= YOUR ASSIGNMENT =
In the data below, find the line that contains "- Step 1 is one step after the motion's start" and the line that contains "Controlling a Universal". Copy both, plus every line between them, exactly.

:: ENTRIES SUPPLIED ::

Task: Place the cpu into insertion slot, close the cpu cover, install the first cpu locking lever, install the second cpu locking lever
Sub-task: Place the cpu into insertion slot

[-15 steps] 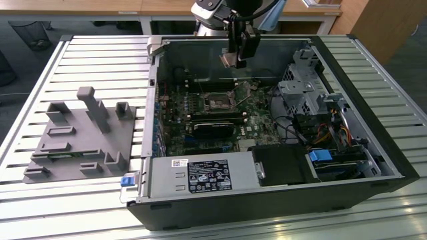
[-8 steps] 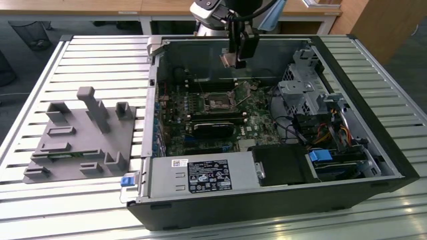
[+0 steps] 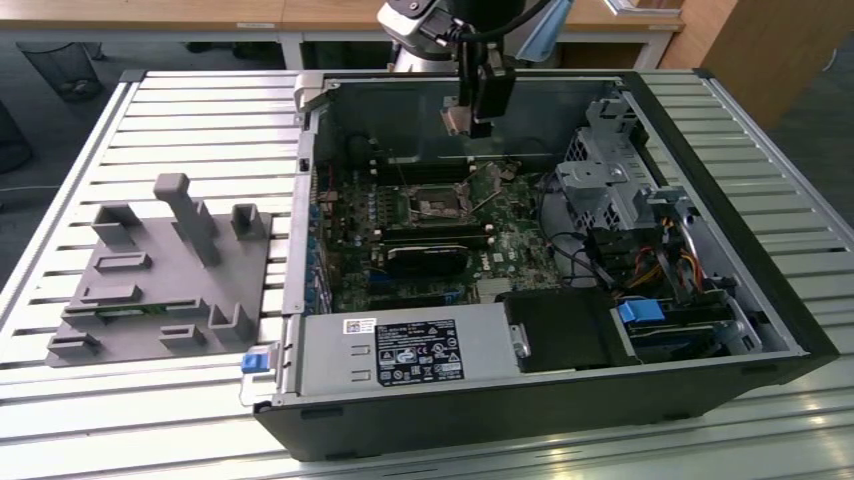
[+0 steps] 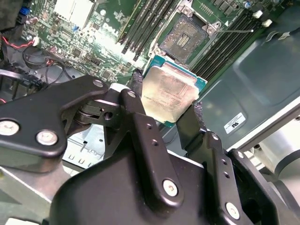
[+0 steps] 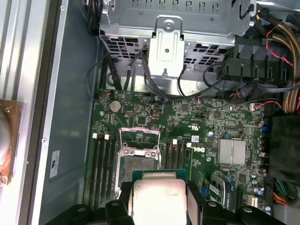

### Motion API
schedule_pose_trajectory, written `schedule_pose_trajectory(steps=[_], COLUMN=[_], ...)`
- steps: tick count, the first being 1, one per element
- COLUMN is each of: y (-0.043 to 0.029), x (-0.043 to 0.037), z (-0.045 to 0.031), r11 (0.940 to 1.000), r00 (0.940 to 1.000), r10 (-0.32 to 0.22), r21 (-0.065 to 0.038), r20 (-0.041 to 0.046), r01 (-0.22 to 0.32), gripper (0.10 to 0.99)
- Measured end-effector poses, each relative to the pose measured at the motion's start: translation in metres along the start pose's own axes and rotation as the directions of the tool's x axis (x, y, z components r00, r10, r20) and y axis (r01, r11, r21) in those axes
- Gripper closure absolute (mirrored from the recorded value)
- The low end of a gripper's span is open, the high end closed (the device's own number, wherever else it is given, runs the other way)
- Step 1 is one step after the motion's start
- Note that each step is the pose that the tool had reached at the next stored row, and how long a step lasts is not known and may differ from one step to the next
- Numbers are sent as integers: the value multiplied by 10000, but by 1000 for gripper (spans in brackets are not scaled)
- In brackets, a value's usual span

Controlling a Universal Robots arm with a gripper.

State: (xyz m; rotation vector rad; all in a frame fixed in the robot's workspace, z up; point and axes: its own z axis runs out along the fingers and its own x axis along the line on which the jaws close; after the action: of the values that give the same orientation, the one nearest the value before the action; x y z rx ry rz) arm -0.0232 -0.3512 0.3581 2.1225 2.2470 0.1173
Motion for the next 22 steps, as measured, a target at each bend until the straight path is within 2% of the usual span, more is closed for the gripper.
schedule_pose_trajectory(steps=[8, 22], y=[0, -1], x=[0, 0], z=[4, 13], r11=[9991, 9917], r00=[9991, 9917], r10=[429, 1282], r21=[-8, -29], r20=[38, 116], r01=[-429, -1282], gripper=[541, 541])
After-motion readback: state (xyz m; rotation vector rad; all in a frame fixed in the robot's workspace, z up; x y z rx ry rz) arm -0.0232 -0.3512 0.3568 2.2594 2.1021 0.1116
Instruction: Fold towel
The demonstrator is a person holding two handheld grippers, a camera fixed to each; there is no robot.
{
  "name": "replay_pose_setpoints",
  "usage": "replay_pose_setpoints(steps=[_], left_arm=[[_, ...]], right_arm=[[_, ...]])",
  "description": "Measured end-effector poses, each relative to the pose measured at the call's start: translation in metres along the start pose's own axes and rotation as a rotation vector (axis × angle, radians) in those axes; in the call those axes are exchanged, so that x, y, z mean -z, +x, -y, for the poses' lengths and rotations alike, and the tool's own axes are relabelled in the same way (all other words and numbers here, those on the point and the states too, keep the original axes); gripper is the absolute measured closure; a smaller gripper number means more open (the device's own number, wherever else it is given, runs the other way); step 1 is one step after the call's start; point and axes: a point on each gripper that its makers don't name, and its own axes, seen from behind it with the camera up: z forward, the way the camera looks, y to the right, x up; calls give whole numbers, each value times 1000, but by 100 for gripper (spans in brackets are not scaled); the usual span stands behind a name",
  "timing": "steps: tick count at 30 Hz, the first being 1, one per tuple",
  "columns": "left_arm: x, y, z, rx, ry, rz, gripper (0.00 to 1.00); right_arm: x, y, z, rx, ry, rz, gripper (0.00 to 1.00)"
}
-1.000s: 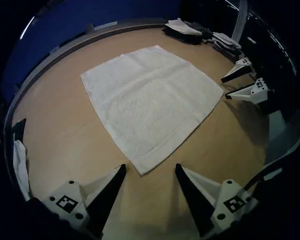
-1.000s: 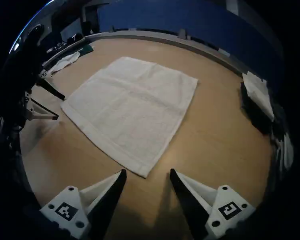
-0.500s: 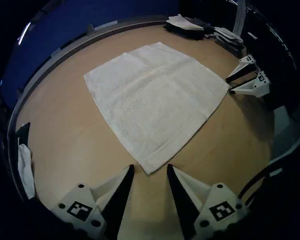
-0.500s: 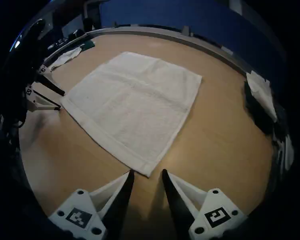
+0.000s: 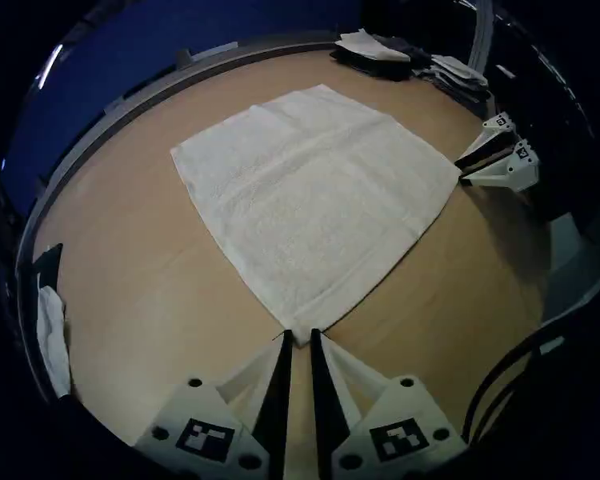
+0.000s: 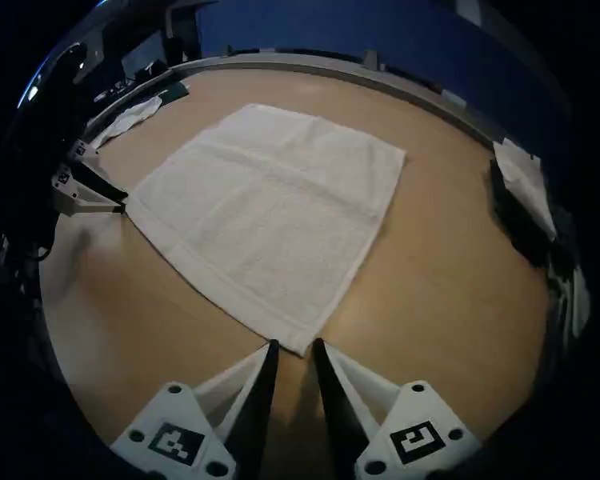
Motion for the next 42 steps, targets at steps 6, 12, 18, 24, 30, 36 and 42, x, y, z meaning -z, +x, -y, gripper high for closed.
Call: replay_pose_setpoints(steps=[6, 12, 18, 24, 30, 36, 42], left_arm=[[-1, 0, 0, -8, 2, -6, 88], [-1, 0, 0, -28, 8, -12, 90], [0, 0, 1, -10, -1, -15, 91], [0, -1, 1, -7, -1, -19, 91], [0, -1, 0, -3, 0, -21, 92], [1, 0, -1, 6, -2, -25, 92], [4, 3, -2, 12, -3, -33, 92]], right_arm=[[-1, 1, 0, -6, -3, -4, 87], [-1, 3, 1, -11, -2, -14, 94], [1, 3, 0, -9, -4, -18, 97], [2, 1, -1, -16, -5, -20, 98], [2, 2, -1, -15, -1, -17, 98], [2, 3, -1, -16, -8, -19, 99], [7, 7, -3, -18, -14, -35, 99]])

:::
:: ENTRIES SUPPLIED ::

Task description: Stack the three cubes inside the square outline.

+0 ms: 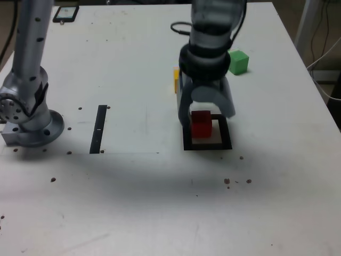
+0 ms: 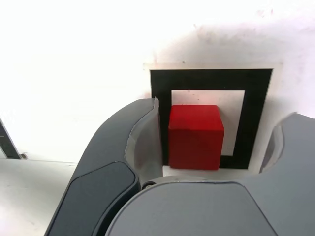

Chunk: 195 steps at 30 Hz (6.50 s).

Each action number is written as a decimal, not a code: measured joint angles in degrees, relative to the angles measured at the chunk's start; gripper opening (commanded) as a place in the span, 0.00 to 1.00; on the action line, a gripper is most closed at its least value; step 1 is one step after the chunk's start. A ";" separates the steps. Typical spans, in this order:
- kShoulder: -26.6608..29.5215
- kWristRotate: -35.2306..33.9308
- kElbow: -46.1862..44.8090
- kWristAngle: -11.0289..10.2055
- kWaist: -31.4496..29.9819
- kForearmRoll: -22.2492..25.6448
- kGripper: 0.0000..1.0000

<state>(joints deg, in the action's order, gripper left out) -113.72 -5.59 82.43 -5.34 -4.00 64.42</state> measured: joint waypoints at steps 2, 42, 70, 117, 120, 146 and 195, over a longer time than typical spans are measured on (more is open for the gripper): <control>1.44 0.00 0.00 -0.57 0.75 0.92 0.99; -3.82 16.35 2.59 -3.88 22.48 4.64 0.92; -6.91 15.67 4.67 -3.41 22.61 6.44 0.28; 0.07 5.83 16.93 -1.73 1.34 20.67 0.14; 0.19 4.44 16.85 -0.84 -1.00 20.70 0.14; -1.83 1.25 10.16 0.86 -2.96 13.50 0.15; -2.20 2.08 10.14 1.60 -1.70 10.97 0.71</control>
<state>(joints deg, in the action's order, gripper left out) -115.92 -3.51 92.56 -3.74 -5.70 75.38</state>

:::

= YOUR SOLUTION =
- Step 1 is one step after the motion's start
- Note that each step is the pose that the tool had reached at the next stored row, and how long a step lasts is not known and may differ from one step to the next
- Numbers are sent as integers: the value multiplied by 10000, but by 1000 for gripper (spans in brackets are not scaled)
- In brackets, a value's usual span

Controlling a Universal Robots arm with a gripper.

This output requires nothing further.